Go through the data and copy each line where the string "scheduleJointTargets" appears.

━━━━━━━━━━━━━━━━━━━━

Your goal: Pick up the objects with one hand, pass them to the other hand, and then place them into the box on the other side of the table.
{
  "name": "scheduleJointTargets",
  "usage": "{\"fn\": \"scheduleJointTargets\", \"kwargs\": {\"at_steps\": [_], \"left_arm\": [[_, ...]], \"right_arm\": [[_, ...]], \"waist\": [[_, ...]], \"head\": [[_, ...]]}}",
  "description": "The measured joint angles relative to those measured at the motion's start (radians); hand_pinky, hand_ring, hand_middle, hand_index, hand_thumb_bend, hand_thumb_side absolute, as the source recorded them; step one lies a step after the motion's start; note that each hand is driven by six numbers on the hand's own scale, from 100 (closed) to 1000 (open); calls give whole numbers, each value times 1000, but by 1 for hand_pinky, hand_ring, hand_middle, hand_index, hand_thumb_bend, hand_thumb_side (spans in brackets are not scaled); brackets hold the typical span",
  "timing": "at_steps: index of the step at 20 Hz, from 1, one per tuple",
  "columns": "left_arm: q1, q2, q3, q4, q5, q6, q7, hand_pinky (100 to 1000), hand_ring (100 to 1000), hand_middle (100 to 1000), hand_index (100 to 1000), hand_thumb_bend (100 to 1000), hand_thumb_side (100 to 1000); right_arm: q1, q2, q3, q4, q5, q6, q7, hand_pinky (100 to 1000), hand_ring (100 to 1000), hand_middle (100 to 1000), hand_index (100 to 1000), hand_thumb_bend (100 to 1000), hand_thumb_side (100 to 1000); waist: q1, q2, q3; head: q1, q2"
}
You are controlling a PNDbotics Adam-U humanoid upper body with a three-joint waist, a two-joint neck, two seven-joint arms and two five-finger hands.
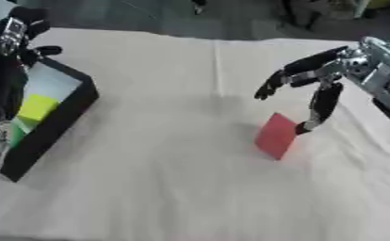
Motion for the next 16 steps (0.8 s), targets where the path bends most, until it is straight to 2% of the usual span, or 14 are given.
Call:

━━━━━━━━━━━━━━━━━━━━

* ANSWER BOX *
  "name": "scheduleJointTargets",
  "usage": "{\"fn\": \"scheduleJointTargets\", \"kwargs\": {\"at_steps\": [_], \"left_arm\": [[_, ...]], \"right_arm\": [[_, ...]], \"waist\": [[_, ...]], \"head\": [[_, ...]]}}",

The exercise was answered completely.